Return only those lines of the listing that hold the word "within".
BEGIN The data
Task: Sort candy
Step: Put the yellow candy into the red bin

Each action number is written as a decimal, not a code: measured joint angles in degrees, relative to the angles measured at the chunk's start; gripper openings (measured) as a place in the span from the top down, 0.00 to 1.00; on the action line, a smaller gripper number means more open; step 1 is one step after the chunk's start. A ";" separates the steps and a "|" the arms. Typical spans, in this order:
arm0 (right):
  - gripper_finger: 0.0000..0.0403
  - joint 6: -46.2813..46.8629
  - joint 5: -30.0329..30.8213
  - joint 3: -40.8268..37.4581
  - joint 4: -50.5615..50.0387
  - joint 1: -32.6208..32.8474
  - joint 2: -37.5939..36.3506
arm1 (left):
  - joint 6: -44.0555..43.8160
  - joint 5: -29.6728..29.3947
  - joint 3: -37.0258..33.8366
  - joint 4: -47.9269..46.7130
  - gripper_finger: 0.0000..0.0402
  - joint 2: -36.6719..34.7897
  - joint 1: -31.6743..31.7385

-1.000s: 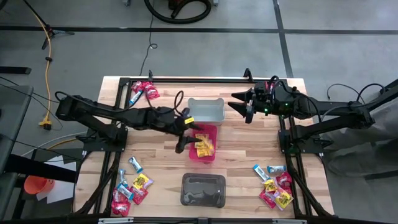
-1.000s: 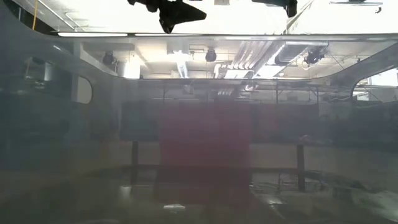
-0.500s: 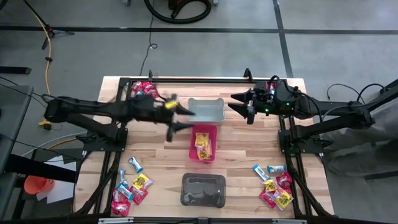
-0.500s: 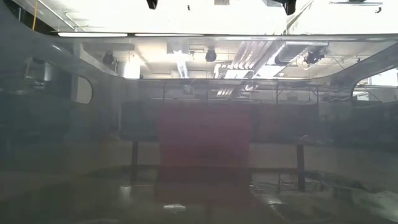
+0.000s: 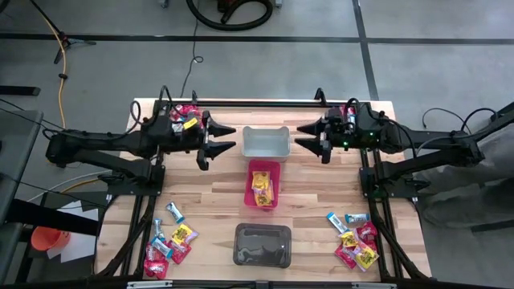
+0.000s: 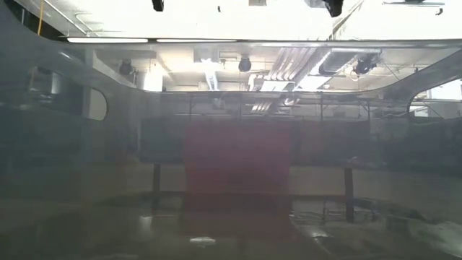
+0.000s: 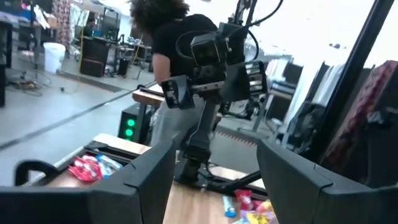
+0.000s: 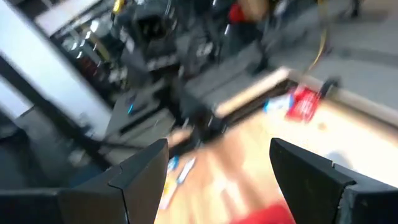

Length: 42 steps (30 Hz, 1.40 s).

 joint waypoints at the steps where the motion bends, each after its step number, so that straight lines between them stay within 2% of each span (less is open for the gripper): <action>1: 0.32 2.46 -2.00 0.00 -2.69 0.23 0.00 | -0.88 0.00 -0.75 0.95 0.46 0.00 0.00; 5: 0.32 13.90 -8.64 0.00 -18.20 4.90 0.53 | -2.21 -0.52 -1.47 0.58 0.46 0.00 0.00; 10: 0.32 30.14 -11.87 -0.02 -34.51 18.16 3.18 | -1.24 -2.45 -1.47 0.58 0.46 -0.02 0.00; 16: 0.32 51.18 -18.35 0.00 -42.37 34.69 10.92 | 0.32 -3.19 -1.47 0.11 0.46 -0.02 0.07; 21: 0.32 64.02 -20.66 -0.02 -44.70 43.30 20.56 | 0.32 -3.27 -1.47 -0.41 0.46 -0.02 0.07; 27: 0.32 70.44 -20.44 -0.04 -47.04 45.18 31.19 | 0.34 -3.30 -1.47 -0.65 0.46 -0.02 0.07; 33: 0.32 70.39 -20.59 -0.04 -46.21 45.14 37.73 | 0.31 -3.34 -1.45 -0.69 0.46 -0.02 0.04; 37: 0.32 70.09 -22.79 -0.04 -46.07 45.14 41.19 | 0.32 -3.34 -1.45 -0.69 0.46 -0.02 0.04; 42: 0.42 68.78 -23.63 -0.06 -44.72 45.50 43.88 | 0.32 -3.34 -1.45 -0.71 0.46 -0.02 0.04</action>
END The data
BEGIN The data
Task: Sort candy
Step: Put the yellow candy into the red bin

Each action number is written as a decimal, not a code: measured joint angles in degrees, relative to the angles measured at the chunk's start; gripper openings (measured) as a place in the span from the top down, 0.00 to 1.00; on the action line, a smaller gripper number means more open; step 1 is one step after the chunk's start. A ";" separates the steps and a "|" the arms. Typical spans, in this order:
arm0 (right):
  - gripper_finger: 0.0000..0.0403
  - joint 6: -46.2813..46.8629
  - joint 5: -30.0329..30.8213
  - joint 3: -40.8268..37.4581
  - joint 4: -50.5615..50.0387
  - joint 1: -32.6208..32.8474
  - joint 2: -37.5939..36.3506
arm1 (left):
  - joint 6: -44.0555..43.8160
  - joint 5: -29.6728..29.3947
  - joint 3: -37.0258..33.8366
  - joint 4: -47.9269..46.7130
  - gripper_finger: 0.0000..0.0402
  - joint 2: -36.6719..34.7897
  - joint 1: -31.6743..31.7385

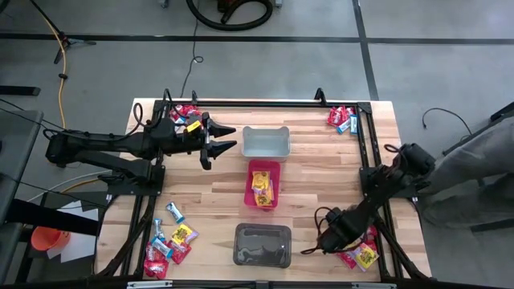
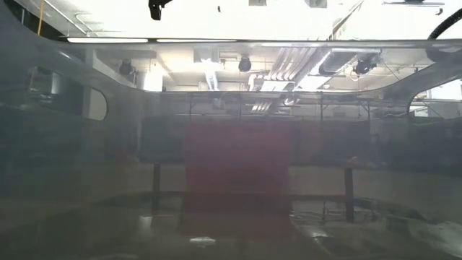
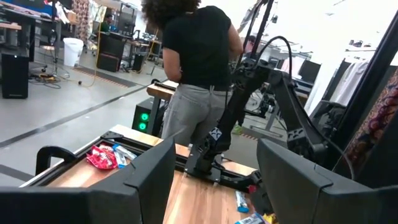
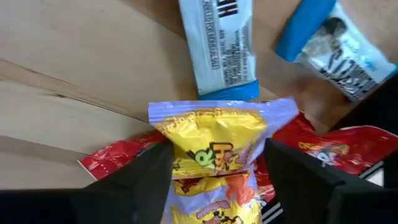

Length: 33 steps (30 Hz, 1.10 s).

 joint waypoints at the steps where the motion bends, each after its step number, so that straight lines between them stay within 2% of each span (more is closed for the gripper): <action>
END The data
Task answer:
 joint waypoints at the steps where the motion bends, each after its step number, so that straight lines between them stay within 2% of each span (less is open for the gripper): <action>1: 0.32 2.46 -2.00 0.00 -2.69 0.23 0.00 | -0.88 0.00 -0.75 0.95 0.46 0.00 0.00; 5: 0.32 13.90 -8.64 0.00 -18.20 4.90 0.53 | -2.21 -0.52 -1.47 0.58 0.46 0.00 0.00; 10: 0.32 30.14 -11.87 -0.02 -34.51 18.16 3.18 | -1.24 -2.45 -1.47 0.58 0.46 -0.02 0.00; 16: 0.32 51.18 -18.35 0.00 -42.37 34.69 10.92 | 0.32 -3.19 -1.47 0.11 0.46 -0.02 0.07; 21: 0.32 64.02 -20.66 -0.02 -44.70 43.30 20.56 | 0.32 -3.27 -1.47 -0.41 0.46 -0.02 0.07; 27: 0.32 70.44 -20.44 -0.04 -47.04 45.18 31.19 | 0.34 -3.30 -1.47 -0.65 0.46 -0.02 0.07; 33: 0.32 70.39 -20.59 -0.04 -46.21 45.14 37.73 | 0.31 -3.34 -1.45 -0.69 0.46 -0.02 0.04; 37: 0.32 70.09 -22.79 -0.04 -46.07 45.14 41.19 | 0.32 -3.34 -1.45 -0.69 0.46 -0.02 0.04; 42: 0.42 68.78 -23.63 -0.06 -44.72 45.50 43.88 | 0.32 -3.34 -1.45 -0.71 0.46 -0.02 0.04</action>
 joint waypoints at the steps where the motion bends, each after its step number, so that straight lines between them stay within 2% of each span (more is closed for the gripper): <action>

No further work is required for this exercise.